Dr. Colvin is also a frequent contributor to Science, Advanced Materials, Physical Review Letters and other peer-reviewed journals, having authored/co-authored over 75 articles, and holds patents to seven inventions.
Map and Directions
Parking: Enter the campus at the intersection of Kenmore and Sheridan Road and bear to the left. Parking is available at the parking deck next to Flanner Hall for $7.00. Enter the garage at the entrance marked “Faculty, Students, Guests, Visitors.” When leaving the garage, first purchase an exit parking ticket at the pay station machine located near the garage stairs and elevators.
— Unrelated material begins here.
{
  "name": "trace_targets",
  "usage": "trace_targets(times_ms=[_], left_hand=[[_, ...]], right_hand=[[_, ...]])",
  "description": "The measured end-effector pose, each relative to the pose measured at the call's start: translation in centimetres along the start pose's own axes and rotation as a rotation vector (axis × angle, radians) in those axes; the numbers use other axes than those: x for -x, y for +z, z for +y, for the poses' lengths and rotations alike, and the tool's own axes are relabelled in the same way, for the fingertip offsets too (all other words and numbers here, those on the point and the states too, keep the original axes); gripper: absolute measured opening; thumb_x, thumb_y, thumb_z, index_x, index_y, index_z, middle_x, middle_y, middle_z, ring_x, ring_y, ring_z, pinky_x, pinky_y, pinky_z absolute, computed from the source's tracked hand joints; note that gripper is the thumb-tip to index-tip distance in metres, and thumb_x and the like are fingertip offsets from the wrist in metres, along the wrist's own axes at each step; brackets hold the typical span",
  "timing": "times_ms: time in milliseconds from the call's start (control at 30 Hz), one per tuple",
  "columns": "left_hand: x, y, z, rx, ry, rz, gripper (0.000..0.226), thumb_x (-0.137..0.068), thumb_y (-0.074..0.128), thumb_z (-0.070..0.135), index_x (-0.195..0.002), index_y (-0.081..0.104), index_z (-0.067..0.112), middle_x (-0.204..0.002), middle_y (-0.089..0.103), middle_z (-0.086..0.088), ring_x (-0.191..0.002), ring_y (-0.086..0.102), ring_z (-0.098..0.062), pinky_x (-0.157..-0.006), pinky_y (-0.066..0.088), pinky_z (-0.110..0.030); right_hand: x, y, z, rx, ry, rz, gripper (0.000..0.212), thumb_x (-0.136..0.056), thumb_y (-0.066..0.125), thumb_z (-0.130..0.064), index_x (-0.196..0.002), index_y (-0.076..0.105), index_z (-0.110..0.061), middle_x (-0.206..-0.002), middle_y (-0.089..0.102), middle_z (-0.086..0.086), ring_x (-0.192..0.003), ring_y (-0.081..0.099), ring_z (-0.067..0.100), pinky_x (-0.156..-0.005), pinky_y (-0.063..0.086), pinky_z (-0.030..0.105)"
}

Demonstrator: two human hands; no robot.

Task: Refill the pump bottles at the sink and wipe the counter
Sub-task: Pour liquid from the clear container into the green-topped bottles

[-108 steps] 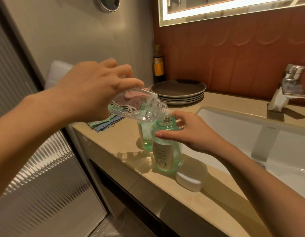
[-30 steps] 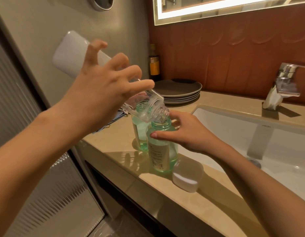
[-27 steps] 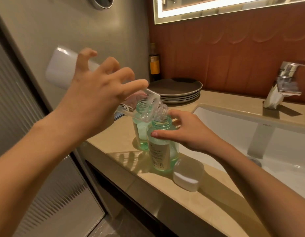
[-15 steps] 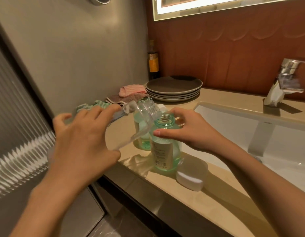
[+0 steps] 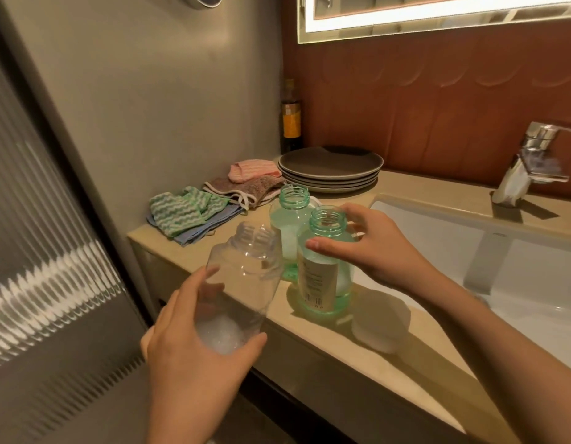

An excellent dinner will be in the nearby Simpson Living Center and is served cafeteria style. The cafeteria provides a large variety of items on an all-you-can-eat basis. A portion of the cafeteria will be reserved for ACS attendees. Dinner admission tickets are obtained at the ACS registration table in Flanner Hall for a flat charge of $12.00 per person. No discounted dinners for students, retirees or unemployed.